Editoriale - aprile 2021

La sperimentazione e i dati che ne emergono, le evidenze scientifiche che giustificano e ammettono l’utilizzo di un farmaco (o di un vaccino…), oppure dimostrano e confermano le proprietà riscontrate dalla ricerca etnofarmacologica di una pianta medicinale e il suo uso tradizionale, ma anche criticità ed effetti indesiderati. In questi giorni abbiamo seguito il caso del vaccino AstraZeneca e degli effetti collaterali legati alla sua inoculazione, a causa dei quali diverse nazioni europee, tra cui l’Italia, ne hanno sospeso l’utilizzo provocando un rallentamento della campagna vaccinale. Che nel nostro paese è già in ritardo sui tempi previsti per la scarsa disponibilità dei vaccini causata dalla mancanza del rispetto dei termini contrattuali da parte delle aziende farmaceutiche produttrici, e in alcune regioni anche per lacune ed errori nell’organizzazione nella loro somministrazione. 

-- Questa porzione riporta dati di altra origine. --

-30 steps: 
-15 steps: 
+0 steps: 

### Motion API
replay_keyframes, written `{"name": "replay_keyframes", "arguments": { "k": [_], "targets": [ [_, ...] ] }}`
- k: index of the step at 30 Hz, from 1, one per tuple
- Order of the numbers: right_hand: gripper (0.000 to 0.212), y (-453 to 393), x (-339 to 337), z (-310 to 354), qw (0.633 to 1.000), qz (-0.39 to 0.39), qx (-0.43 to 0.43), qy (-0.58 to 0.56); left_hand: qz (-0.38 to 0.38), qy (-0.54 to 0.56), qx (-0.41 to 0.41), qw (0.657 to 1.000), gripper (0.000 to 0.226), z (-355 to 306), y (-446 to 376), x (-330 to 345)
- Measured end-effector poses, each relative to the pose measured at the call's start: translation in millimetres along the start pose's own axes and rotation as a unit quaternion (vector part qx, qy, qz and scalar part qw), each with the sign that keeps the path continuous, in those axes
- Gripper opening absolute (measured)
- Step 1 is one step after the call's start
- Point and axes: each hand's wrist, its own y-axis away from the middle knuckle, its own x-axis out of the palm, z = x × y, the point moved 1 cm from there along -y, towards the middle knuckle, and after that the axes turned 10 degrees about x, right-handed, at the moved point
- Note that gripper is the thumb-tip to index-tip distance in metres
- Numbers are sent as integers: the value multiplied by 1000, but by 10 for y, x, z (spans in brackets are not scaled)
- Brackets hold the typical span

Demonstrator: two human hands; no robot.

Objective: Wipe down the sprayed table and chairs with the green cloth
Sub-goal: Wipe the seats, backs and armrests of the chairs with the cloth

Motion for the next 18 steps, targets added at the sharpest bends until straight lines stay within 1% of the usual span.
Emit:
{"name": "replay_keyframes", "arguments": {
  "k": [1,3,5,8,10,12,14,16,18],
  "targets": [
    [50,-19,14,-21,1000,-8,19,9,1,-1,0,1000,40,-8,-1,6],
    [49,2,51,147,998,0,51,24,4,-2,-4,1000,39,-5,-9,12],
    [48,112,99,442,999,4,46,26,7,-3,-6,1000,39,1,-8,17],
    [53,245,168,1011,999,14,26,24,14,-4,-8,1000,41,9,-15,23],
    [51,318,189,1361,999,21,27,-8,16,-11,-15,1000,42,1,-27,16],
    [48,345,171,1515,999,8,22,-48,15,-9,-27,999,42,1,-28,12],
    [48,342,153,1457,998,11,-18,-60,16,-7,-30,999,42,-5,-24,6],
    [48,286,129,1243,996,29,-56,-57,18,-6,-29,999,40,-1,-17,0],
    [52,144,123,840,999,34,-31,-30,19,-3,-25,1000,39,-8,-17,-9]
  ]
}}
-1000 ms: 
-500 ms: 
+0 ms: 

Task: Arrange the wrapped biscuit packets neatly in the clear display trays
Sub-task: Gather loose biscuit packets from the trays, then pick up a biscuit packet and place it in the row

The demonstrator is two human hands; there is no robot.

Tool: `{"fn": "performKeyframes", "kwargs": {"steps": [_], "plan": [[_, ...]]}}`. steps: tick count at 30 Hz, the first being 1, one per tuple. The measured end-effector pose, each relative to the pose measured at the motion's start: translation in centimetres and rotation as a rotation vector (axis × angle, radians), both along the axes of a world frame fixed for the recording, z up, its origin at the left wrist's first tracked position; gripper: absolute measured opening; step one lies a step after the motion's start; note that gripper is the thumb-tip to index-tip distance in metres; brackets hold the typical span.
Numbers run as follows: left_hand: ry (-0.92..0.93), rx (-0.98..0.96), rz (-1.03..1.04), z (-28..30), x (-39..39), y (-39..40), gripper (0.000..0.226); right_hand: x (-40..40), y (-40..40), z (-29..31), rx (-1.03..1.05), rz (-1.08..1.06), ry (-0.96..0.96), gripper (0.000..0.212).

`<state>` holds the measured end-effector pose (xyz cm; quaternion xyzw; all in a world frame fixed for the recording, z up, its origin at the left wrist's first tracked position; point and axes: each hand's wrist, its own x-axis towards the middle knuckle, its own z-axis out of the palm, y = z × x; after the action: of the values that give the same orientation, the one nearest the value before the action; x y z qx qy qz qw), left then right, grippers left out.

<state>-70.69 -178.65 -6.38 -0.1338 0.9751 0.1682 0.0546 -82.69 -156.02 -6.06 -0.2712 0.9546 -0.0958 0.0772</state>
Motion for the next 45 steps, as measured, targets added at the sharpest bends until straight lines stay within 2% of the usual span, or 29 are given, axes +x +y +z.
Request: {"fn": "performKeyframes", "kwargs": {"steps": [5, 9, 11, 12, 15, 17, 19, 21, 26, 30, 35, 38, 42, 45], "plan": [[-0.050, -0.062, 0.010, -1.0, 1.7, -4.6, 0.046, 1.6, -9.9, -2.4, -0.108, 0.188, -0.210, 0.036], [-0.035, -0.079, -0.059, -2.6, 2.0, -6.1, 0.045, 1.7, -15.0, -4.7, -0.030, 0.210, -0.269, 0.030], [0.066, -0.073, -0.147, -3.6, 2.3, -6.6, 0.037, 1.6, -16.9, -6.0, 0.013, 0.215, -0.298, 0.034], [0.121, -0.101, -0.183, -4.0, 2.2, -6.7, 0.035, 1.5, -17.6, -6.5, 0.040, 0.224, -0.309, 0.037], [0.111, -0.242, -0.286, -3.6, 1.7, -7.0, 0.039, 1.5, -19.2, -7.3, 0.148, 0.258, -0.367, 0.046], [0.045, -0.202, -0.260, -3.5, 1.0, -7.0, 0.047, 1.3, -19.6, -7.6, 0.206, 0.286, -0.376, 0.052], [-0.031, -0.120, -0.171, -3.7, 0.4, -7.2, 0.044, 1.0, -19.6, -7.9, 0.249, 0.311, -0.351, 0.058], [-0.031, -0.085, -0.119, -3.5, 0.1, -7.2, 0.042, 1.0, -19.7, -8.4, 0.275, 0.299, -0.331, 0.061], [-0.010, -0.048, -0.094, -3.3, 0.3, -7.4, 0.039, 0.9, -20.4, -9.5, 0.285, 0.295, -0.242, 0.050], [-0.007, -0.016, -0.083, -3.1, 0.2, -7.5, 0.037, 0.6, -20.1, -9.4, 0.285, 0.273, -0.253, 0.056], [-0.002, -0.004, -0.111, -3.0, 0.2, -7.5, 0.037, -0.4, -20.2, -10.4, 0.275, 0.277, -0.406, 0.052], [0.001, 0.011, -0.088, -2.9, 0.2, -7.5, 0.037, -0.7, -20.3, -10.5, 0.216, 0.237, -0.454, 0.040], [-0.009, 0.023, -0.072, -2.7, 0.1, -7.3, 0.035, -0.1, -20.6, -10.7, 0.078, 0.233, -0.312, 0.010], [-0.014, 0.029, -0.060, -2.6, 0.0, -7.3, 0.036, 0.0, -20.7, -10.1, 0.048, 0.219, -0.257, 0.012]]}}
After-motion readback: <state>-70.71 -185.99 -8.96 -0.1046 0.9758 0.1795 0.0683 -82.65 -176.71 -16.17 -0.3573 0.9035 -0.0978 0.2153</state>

La Commissione di farmacovigilanza dell’Agenzia europea del farmaco (EMA), dopo aver analizzato per alcuni giorni tutti i dati forniti dalle Agenzie nazionali del farmaco dei vari Stati membri, ha rassicurato sulla sicurezza ed efficacia del vaccino AstraZeneca e che “i benefici sono superiori ai rischi”; mentre sto scrivendo, infatti, la sua somministrazione è ripresa. L’EMA ha riferito che il vaccino non è associato a un aumento del rischio complessivo di eventi tromboembolici, sebbene possano esserci rari casi di problemi di coagulazione inclusi rari casi di trombosi del seno venoso cerebrale. Per dare i numeri riferiti dall’EMA, sono 25 i casi rari accertati di trombosi del seno venoso cerebrale e di coagulazione intravascolare su 20 milioni di vaccinati, per cui “un legame di tipo causale con il vaccino non è provato, ma è possibile e merita ulteriori analisi”.

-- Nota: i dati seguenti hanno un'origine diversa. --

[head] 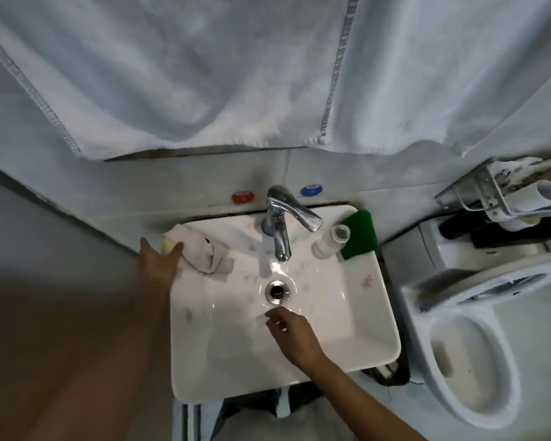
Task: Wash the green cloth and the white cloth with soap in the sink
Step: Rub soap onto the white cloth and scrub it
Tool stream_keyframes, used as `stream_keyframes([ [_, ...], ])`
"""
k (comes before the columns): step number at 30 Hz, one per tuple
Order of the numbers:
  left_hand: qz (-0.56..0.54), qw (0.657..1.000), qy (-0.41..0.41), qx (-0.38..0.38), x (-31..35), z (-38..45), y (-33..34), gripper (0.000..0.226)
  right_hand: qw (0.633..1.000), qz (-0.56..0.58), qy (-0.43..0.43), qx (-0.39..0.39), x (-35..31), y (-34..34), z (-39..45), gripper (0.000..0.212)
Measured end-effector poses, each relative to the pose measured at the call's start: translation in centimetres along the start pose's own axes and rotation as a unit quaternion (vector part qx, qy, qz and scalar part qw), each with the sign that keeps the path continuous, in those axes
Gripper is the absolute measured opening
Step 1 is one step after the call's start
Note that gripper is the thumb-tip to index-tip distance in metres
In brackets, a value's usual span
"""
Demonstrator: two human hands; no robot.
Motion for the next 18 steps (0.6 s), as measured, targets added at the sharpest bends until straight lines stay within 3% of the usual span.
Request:
stream_keyframes([
  [2,-0.015,0.999,-0.005,-0.052,-0.2,1.4,0.5,0.099,1.000,-0.004,0.012,-0.007,0.4,0.0,-0.3,0.023],
  [6,-0.016,0.996,0.019,-0.082,0.3,1.6,1.4,0.073,0.999,-0.014,0.037,-0.011,1.6,-0.3,-0.5,0.022],
  [11,0.120,0.984,0.134,-0.014,0.6,-0.5,0.4,0.042,0.999,-0.003,0.040,-0.023,1.7,-0.4,0.0,0.020],
  [14,0.121,0.977,0.174,0.037,1.5,-2.8,-0.1,0.030,0.999,0.017,0.028,-0.017,0.8,-0.9,0.7,0.019],
  [18,0.084,0.985,0.141,-0.059,3.2,-6.7,-0.3,0.040,0.999,0.050,-0.010,0.020,-1.3,-2.4,1.8,0.019],
])
Point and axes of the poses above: each hand's wrist, its own z-axis towards the middle knuckle, its own y-axis out of the palm, x = y × z, the point moved 1 cm from there along z, towards the middle knuckle, and after that the axes turned 12 degrees about -z, right-handed, at the moved point
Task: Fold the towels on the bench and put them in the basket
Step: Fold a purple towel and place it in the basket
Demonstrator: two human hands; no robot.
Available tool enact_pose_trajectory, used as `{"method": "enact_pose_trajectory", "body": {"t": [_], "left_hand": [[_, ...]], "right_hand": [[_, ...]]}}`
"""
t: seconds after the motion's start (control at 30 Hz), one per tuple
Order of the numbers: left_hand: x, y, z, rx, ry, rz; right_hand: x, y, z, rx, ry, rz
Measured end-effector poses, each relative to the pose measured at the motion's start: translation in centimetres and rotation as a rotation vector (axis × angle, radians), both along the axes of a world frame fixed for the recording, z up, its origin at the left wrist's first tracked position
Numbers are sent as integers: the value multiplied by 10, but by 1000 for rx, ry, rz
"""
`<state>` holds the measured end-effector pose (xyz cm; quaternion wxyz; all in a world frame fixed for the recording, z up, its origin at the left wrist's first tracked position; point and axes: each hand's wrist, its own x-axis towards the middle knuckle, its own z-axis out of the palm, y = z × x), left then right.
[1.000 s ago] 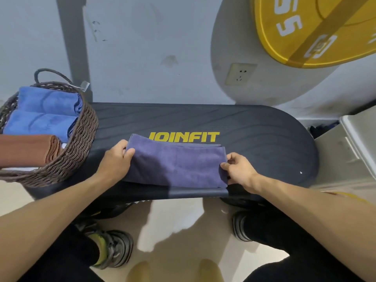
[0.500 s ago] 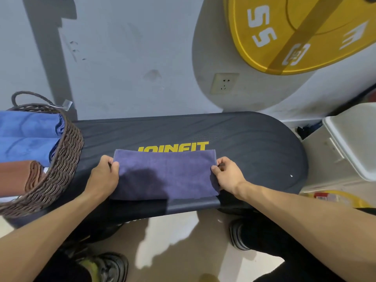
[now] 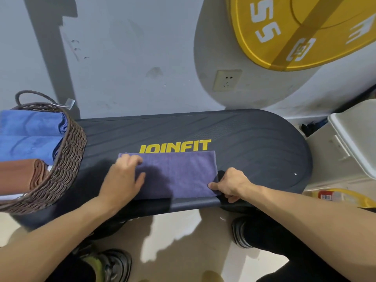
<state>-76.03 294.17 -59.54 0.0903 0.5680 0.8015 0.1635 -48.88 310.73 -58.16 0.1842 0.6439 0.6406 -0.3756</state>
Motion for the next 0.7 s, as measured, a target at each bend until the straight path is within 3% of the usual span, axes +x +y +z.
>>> {"method": "enact_pose_trajectory", "body": {"t": [0.17,0.27,0.53,0.7], "left_hand": [[46,-3,-21,-325,122,-241],[49,-5,-33,-406,164,-287],[47,-3,-40,-463,207,-342],[42,0,-37,-511,122,-354]], "right_hand": [[-5,-6,-1,56,6,141],[-10,-6,1,52,36,84],[-14,-5,1,-136,143,-156],[-30,0,5,89,225,-77]]}}
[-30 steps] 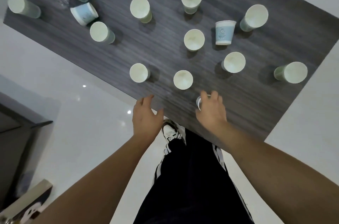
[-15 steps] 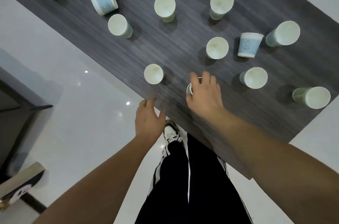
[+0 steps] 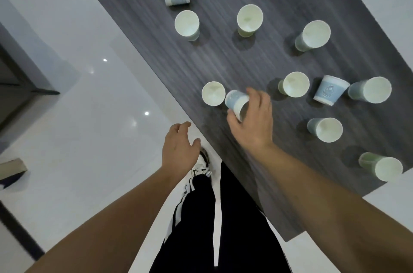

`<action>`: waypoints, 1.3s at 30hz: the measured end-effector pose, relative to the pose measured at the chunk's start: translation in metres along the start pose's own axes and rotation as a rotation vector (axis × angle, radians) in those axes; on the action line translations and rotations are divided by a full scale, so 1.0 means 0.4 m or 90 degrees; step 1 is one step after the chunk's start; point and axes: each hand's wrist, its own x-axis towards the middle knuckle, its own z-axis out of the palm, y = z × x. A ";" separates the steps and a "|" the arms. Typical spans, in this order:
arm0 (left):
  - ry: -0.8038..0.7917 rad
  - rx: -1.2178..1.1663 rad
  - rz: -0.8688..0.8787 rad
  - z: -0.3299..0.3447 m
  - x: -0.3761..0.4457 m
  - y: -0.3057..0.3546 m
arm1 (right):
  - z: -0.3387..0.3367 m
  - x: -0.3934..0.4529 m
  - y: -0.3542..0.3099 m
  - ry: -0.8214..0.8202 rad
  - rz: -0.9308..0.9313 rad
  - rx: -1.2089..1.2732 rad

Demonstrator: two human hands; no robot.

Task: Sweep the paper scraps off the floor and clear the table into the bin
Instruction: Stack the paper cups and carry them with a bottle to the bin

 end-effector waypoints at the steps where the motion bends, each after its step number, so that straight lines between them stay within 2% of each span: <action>1: 0.002 -0.008 -0.001 -0.001 0.001 0.002 | 0.000 0.013 -0.027 0.068 -0.040 0.048; 3: 0.006 -0.024 0.008 0.002 -0.002 0.008 | 0.007 0.045 -0.080 0.088 -0.115 0.068; 7: 0.007 -0.041 -0.003 0.014 -0.011 0.013 | 0.069 0.091 -0.112 -0.183 -0.171 -0.200; 9: 0.003 -0.041 -0.015 0.020 -0.017 0.010 | 0.103 0.091 -0.093 -0.297 -0.145 -0.256; 10: 0.002 -0.039 -0.014 0.022 -0.021 0.008 | 0.111 0.086 -0.080 -0.314 -0.125 -0.256; 16: 0.007 -0.009 0.047 0.024 -0.022 0.067 | 0.056 -0.021 0.035 -0.288 -0.045 -0.275; 20: -0.011 -0.006 0.142 0.053 0.007 0.229 | -0.003 -0.121 0.145 -0.260 0.008 -0.293; 24: -0.030 0.026 0.264 0.114 0.030 0.415 | -0.052 -0.190 0.234 -0.225 0.120 -0.265; 28: -0.002 0.145 0.385 0.187 0.083 0.574 | -0.093 -0.253 0.322 -0.188 0.209 -0.215; 32: -0.031 0.313 0.362 0.272 0.150 0.699 | -0.127 -0.342 0.403 -0.091 0.329 -0.119; 35: -0.078 0.335 0.358 0.311 0.155 0.711 | -0.130 -0.429 0.442 -0.027 0.450 -0.058; 37: 0.010 0.252 0.351 0.328 0.106 0.696 | -0.118 -0.475 0.455 -0.013 0.511 -0.035; 39: 0.108 0.130 0.417 0.339 0.027 0.691 | -0.103 -0.497 0.457 -0.002 0.532 -0.019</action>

Sperimentazioni e dati protagonisti anche di un altro provvedimento, già annunciato, che si abbatte su tutto il settore del naturale, dalle erboristerie alle aziende agricole a quelle di produzione: la pubblicazione sulla Gazzetta Ufficiale dell’Unione Europea del Regolamento (UE) 2021/468 del 18 marzo 2021, che modifica l’allegato III del regolamento (CE) n. 1925/2006 del Parlamento europeo e del Consiglio per quanto riguarda le specie botaniche contenenti derivati dell’idrossiantracene. Una decisione della Commissione Europea basata su un parere dell’EFSA pubblicato nel 2018 che, sulla base dei pochi dati disponibili, ipotizzava un rischio di genotossicità per emodina, aloemodina e preparati a base delle varie specie di Aloe. A nulla sono serviti i dati presentati dalla Società Italiana di Tossicologia (SITOX) che confutavano il parere espresso dall’EFSA.

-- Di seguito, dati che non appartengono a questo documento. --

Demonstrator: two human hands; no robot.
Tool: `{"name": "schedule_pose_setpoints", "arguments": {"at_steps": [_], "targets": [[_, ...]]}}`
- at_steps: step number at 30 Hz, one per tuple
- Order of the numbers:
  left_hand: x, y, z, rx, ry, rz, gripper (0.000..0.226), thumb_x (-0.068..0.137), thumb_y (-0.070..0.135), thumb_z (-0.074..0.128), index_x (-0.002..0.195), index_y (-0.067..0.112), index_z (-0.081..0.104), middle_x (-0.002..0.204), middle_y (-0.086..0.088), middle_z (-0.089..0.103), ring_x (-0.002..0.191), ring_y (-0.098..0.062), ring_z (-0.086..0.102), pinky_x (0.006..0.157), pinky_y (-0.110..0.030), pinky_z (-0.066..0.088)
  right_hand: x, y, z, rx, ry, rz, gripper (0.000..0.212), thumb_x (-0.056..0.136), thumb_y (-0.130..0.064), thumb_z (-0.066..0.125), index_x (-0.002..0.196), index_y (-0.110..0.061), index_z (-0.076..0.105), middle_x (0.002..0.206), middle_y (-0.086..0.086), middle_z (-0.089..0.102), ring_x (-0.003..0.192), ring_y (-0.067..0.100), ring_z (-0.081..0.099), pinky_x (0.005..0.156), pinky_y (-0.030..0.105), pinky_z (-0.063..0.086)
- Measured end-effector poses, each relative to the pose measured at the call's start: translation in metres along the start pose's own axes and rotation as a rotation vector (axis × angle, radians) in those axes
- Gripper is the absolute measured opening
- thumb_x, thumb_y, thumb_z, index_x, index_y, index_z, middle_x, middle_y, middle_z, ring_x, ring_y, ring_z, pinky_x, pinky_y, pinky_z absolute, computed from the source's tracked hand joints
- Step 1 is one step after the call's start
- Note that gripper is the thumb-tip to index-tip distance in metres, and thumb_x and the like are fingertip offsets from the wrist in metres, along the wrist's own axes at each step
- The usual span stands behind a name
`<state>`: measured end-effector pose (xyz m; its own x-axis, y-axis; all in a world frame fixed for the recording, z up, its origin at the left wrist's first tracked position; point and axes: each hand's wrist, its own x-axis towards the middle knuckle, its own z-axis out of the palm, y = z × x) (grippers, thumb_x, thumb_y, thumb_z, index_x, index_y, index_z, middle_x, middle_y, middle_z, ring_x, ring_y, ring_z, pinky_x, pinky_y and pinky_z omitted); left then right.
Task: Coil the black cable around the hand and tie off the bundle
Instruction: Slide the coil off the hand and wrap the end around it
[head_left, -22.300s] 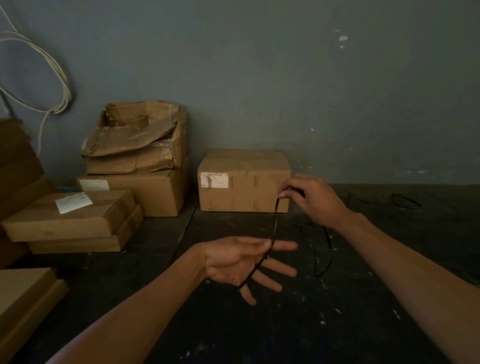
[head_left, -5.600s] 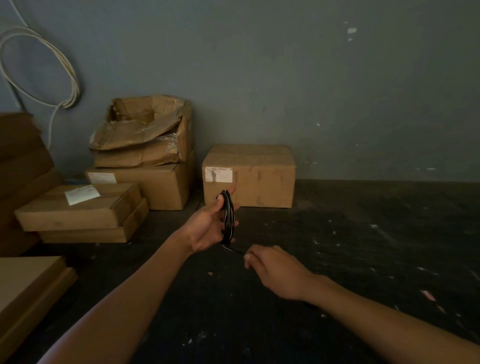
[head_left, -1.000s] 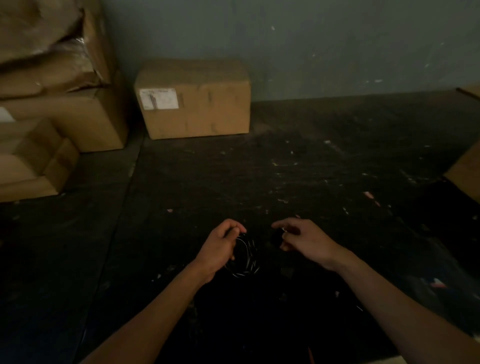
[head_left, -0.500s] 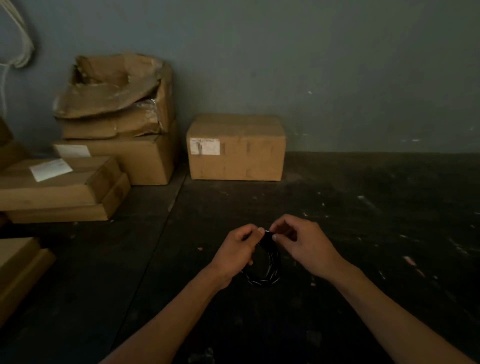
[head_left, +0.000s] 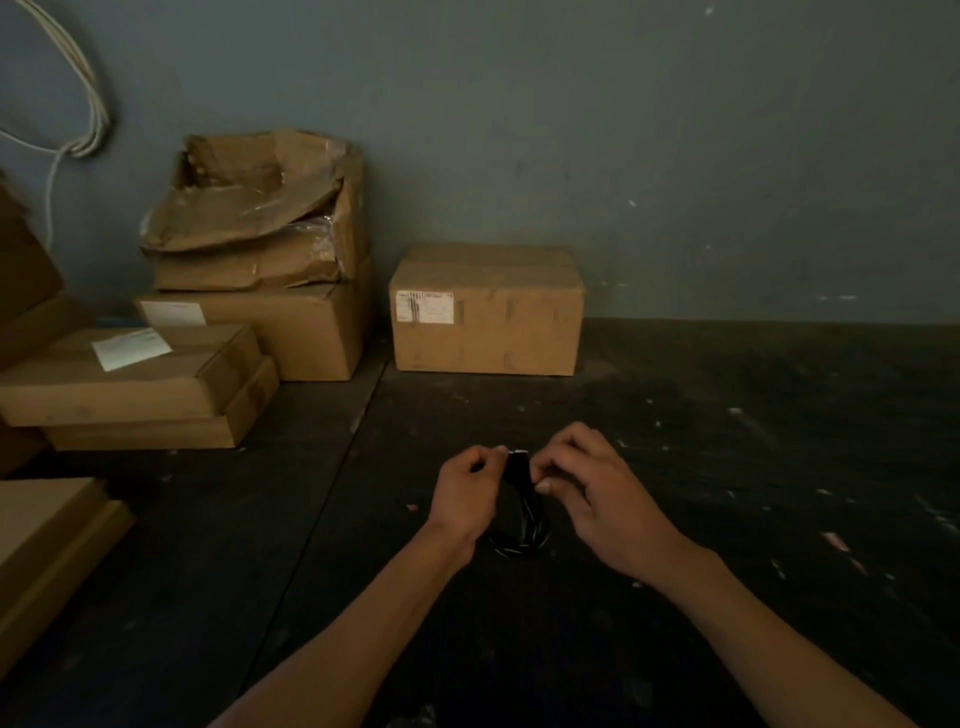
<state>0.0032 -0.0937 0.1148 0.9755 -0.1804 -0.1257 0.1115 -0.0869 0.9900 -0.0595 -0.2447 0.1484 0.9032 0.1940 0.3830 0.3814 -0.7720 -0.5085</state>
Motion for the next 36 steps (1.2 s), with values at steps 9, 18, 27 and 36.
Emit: {"name": "schedule_pose_setpoints", "arguments": {"at_steps": [9, 18, 27, 36], "targets": [[-0.003, -0.001, -0.003, 0.144, 0.031, 0.314, 0.018, 0.1, 0.026, 0.05, 0.092, 0.017, 0.063, 0.091, -0.001, 0.066, 0.084, -0.006, 0.065, 0.069, -0.018, 0.051, -0.005, -0.011, 0.014, 0.524, -0.009, 0.488, 0.036, 0.095, -0.046, 0.049, 0.091, -0.014, 0.066, 0.099, 0.005, 0.064, 0.085, 0.013, 0.064, 0.073, 0.026, 0.055], [-0.007, -0.007, -0.001, 0.196, 0.005, 0.439, 0.016, 0.099, 0.022, 0.05, 0.093, 0.014, 0.062, 0.089, 0.001, 0.065, 0.08, -0.002, 0.064, 0.07, -0.016, 0.053, -0.002, -0.016, 0.015, 1.013, -0.009, 0.87, 0.016, 0.089, -0.011, 0.065, 0.104, -0.01, 0.06, 0.102, 0.014, 0.071, 0.079, 0.022, 0.065, 0.063, 0.029, 0.05], [-0.006, -0.011, -0.001, 0.095, -0.001, 0.462, 0.016, 0.1, 0.022, 0.047, 0.111, 0.022, 0.058, 0.102, 0.001, 0.065, 0.086, -0.006, 0.066, 0.07, -0.024, 0.057, -0.003, -0.015, 0.015, 1.152, -0.054, 0.937, 0.019, 0.094, -0.015, 0.058, 0.108, -0.006, 0.068, 0.094, 0.013, 0.072, 0.079, 0.021, 0.066, 0.067, 0.031, 0.05], [-0.004, -0.015, 0.0, 0.004, 0.072, 0.383, 0.024, 0.095, 0.043, 0.043, 0.106, 0.023, 0.048, 0.084, -0.005, 0.059, 0.064, -0.008, 0.055, 0.055, -0.02, 0.045, -0.007, -0.006, 0.033, 1.065, -0.081, 1.093, 0.016, 0.094, -0.012, 0.057, 0.107, -0.006, 0.066, 0.07, 0.007, 0.062, 0.058, 0.015, 0.054, 0.052, 0.024, 0.041]]}}
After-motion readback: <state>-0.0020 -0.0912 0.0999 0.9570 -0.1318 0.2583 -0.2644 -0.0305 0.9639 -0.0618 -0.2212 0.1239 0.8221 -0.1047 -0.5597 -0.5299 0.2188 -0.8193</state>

Quando leggerete questo editoriale, come riportato nel Regolamento, che entra in vigore dopo 20 giorni dalla pubblicazione sulla GU, alimenti e integratori alimentari che contengono “aloe-emodina e tutte le preparazioni in cui è presente tale sostanza”; “emodina e tutte le preparazioni in cui è presente tale sostanza”; “preparazioni a base di foglie di specie di Aloe contenenti derivati dell’idrossiantracene”; “dantrone e tutte le preparazioni in cui è presente tale sostanza” non potranno essere più commercializzati, e tali sostanze non potranno più essere impiegate negli alimenti e negli integratori. I preparati a base di Rheum palmatum L., Rheum officinale Baillon e loro ibridi, Cassia senna L., Rhamnus frangula L. o Rhamnus purshiana DC. saranno invece monitorati per un periodo di 4 anni, in attesa della valutazione dei dati che, entro 18 mesi, potranno essere sottoposti all’EFSA per dimostrare la sicurezza.

Due mesi di tempo per presentare il ricorso contro il nuovo Regolamento alla Corte di giustizia dell’UE e al Mediatore civico. Le Associazioni e le aziende del settore si sono già mobilitate, perché le ripercussioni di questo discutibile provvedimento saranno davvero drammatiche.